“Dismissing” Your Chapter 7 Case
April 18, 2016
Once you file a Chapter 7 bankruptcy case, you can’t necessarily get out of it. So it’s all the more important to make a good decision.
My last blog post was about changing, or “converting,” your Chapter 7 “straight bankruptcy” case into a Chapter 13 “adjustment of debts” one. Today’s blog post is about getting out of a Chapter 7 case and bankruptcy altogether.
Why Would You Want to Get Out of a Chapter 7 Bankruptcy Case?
Your circumstances could change. A relative or friend could die shortly after your Chapter 7 case was filed, unexpectedly leaving you money. If the amount is large enough you may not need to write off your debts in bankruptcy any more.
Or you might just change your mind if you encounter an unexpected problem.
No Direct Right to Dismiss
But once you file a Chapter 7 case, you do not have a clear right to get rid of—dismiss—it.
Why not? If you started the case, why can’t you just end it?
You may not be able to end it because the U.S. Bankruptcy Code does not state that you have a right to do so.
In contrast the Bankruptcy Code DOES clearly state that if you file a Chapter 13 case instead of a Chapter 7 one, you have a right to dismiss the case. The pertinent Code section says that “[o]n request of the debtor at any time… the [bankruptcy] court shall dismiss a case under this chapter .” (Section 1307(b).) There’s no such language about Chapter 7 cases.

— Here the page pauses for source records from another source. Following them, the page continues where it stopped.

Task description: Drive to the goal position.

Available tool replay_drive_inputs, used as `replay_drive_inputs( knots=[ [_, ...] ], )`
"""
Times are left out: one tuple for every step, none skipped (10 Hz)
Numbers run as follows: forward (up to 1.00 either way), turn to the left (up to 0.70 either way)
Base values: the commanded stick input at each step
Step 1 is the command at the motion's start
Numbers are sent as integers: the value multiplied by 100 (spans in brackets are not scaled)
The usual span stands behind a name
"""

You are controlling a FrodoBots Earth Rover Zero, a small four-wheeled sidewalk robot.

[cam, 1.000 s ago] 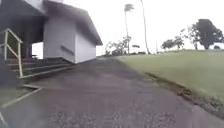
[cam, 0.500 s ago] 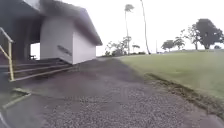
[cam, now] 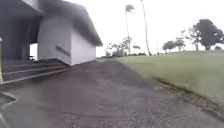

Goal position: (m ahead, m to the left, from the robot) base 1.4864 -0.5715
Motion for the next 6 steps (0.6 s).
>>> replay_drive_inputs(
  knots=[
    [70, 0],
    [70, 0],
    [70, 0],
    [70, 0],
    [70, 0],
    [70, 0]
  ],
)
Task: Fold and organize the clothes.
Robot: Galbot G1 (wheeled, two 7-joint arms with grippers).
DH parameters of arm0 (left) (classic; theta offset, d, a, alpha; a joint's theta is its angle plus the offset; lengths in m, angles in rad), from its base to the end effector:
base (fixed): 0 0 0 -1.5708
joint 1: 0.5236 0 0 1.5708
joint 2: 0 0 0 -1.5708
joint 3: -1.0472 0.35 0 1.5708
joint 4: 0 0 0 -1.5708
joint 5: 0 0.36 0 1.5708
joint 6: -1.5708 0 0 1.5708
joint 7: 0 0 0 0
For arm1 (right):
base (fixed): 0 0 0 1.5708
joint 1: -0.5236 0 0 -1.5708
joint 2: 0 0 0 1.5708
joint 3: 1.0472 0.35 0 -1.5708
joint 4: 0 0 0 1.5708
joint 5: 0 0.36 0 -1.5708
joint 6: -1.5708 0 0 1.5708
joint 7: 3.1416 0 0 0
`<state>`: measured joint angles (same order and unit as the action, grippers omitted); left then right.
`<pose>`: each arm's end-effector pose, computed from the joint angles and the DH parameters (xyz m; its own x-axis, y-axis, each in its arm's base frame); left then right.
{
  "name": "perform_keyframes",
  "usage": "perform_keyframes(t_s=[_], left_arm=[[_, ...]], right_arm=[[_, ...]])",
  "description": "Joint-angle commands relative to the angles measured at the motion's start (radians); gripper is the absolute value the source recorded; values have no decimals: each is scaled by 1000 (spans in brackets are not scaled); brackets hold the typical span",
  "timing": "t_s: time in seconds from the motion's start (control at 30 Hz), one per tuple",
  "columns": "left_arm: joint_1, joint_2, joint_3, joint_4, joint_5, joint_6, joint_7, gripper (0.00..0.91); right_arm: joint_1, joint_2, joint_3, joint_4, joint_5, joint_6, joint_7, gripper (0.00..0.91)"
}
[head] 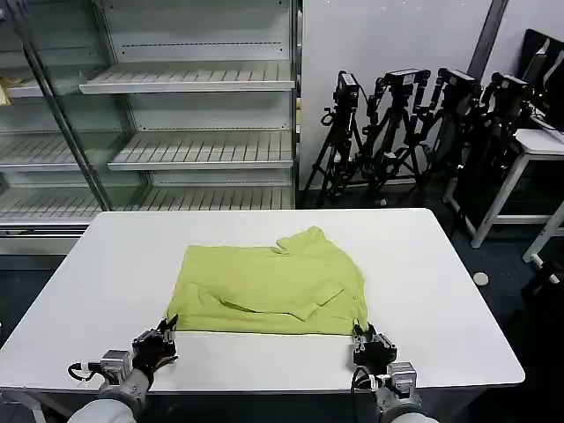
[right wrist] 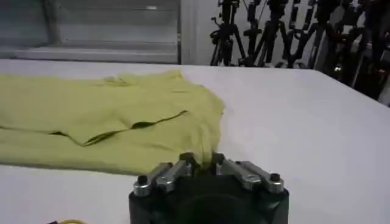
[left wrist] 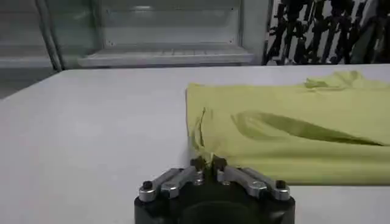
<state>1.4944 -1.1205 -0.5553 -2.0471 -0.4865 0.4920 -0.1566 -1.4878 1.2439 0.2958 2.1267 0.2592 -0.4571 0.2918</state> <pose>0.2182 0.0896 -0.2844 -0.8784 0.0298 0.4769 0.0372 0.9993 0.0060 0.1953 0.0140 -0.2842 -0.9121 -0.0680 0.4044 -0.0951 0.9944 -0.0472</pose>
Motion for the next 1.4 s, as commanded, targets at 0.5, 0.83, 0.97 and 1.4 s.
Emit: perform_keyframes(t_s=[0.5,0.83,0.97,1.4], left_arm=[[387,-64,-125,-324,79,-1,-54,20],[414,-68,-160,-365,101,46,-47,907],[429,-64,-208,-414,99,48,-50,907],[216,40,-187,-345,-17,14,-84,907]], right_arm=[[-334,-23,21,297,-99,-1,6,0],[-353,-51,32,323,-94,-57,-4,907],[-321,-63,57,361,-73,-44,-3,907],[37,-138,64,232,69,-68,45,907]])
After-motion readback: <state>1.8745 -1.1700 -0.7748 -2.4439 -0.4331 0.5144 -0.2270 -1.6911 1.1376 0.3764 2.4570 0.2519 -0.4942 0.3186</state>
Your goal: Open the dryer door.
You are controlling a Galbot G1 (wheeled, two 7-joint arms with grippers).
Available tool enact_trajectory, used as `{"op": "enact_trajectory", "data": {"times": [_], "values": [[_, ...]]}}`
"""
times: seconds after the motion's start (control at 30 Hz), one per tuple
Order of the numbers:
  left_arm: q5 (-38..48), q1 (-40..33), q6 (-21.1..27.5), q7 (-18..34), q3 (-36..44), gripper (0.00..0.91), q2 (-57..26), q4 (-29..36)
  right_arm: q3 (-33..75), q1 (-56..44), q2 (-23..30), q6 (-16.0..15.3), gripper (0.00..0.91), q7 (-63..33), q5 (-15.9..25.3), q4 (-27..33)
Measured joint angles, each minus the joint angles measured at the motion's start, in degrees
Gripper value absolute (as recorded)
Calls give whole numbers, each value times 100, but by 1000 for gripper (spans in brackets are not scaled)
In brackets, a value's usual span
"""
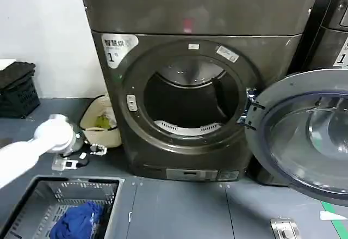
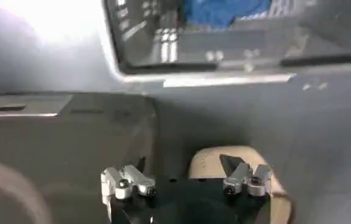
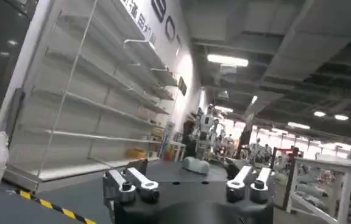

Why under Chapter 13 but not Chapter 7? It’s likely because for decades Congress has used a variety of ways to encourage people to file Chapter 13 cases instead of Chapter 7. Chapter 13 involves a court-approved partial payment plan. The ability to back out of a Chapter 13 case at just about any time is just another of these incentives to get people to pay some of their debts instead of discharging them completely.
A Chapter 7 Filing Creates a New Legal Entity
Furthermore, when you file a Chapter 7 case, you’re putting a lot into motion that can get complicated to undo.
You are at least in theory submitting yourself and your assets to the bankruptcy system in order to get the benefits you want from it—immediate protection from your creditors and a discharge of all or most of your debts.
Your filing effectively creates a new legal entity—your “bankruptcy estate”—which includes everything you own as of the day your Chapter 7 case is filed. Usually nothing you own actually leaves your possession, because usually everything you own is protected—“exempt.”
Nevertheless this new “bankruptcy estate” does have a life of its own of sorts, and you can’t always stuff this genie back into its bottle just because you change your mind.
That doesn’t mean you can’t ever get the bankruptcy court to dismiss your case. It just means that you have to have a really good reason. That reason usually must be one that doesn’t just benefit you, but also does not harm your creditors.
Get Good Advice First
It is not impossible to file a bankruptcy case without a lawyer. It’s not even impossible to do so and get a decent result. But you really do have the cards stacked against you if you try to file bankruptcy without an experienced and conscientious bankruptcy lawyer advising you, and handling the case on your behalf.
The majority of people who think they need bankruptcy relief are right. And many of the people who think Chapter 7 is the right tool for their situation are also right. But why take the risk that there may be better tools, or that the timing may be wrong, or countless other possibilities? Why risk getting stuck in a Chapter 7 case if that’s not where you should be?